Als letzten Herbst der damalige Staatspräsident Tran Dai Quang starb, übernahm Trong dessen Amt gleich mit. Damit brach er ein Tabu in Vietnam: Normalerweise wird das Land durch eine sogenannte „kollektive Führung“ aus Parteichef, Staatspräsident, Ministerpräsident und Parlamentspräsidentin repräsentiert. Die Funktionen sind streng nach Regionen und parteiinternen Strömungen quotiert, zudem soll seit 2016 eine dieser Funktionen von einer Frau bekleidet werden.
Eine solche Ämterhäufung wie im Fall von Trong hatte es seit den Anfangsjahren der Regierung von Ho Chi Minh nicht mehr gegeben. Begründet wurde sie damit, dass Trong so außenpolitisch besser auftreten könne. Allerdings war die Ämterhäufung nur bis zum Parteitag 2021 vorgesehen.

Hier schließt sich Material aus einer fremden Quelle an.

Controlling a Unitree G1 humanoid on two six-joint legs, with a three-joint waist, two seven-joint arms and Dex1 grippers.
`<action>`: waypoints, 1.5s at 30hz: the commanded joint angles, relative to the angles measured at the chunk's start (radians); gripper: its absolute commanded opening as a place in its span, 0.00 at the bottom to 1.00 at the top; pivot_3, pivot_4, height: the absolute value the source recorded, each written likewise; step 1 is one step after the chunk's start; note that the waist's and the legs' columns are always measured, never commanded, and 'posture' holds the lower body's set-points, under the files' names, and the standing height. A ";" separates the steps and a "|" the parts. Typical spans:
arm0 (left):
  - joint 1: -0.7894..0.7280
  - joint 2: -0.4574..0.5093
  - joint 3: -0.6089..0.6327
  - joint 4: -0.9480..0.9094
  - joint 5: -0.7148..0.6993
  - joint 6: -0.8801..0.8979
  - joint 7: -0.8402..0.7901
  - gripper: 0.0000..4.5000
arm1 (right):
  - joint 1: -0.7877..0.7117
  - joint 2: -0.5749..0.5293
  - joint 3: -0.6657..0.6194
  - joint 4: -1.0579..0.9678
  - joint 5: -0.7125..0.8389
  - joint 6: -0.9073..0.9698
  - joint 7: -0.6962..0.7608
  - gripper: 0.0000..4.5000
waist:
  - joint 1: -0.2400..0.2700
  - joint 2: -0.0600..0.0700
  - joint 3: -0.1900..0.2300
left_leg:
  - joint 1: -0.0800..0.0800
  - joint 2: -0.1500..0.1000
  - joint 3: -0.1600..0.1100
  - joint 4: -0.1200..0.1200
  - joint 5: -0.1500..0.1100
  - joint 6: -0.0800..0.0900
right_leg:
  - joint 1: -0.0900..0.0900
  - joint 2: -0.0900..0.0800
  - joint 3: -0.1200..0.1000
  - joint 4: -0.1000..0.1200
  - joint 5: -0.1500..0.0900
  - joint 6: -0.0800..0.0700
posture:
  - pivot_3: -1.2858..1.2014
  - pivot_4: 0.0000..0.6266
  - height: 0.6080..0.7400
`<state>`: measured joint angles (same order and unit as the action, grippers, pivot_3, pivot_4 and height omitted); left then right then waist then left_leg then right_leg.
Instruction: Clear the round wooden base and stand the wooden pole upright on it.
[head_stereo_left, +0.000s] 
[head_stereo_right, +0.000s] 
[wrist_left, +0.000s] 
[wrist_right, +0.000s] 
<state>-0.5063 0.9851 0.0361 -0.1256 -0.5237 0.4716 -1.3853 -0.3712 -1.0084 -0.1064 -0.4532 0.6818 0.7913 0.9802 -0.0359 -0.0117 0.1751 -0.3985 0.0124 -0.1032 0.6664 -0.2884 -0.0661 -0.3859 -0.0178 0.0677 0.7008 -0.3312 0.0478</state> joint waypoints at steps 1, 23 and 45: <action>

Hinter den Kulissen tobt ein Kampf
Sie erweist sich bereits als Bumerang: Vor zehn Tagen starb mit Le Duc Anh ein früheres vietnamesisches Staatsoberhaupt. Nach vietnamesischem Recht obliegt die Vorbereitung und Zelebrierung von Begräbnis und Staatstrauer entweder dem Partei- oder dem Staatschef, also in jedem Fall dem schwerkranken Trong. Weil der außer Gefecht ist, liegt der Verstorbene noch im Kühlhaus, was gegen traditionelle Werte im Umgang mit Verstorbenen verstößt. Für den 3. Mai sind die Zeremonien angekündigt – unter Leitung von Trong. Viele Vietnamesen warten gespannt, ob der sich dann wieder öffentlich zeigt.
Dem amerikanischen Politikwissenschaftler und Vietnamexperten Carlyle A. Thayer zufolge tobt hinter den Kulissen bereits ein Kampf um die Nachfolge. Das Präsidentenamt könnte demzufolge vorübergehend bis zum Parteitag 2021 Vizepräsidentin Dang Thi Ngoc Thinh übernehmen, die bereits letztes Jahr einige Wochen amtierte.
Für die Nachfolge als Parteichef werden zwei Hardliner gehandelt – aber auch zwei ein wenig moderatere Politiker, nämlich der Parteichef von Ho-Chi-Minh-Stadt, Nguyen Thien Nhan, der in Magdeburg studiert hatte sowie Vizeparlamentspräsidentin Tong Thi Phong, die im Falle ihrer Wahl die erste Frau im wichtigsten Amt in Vietnam wäre.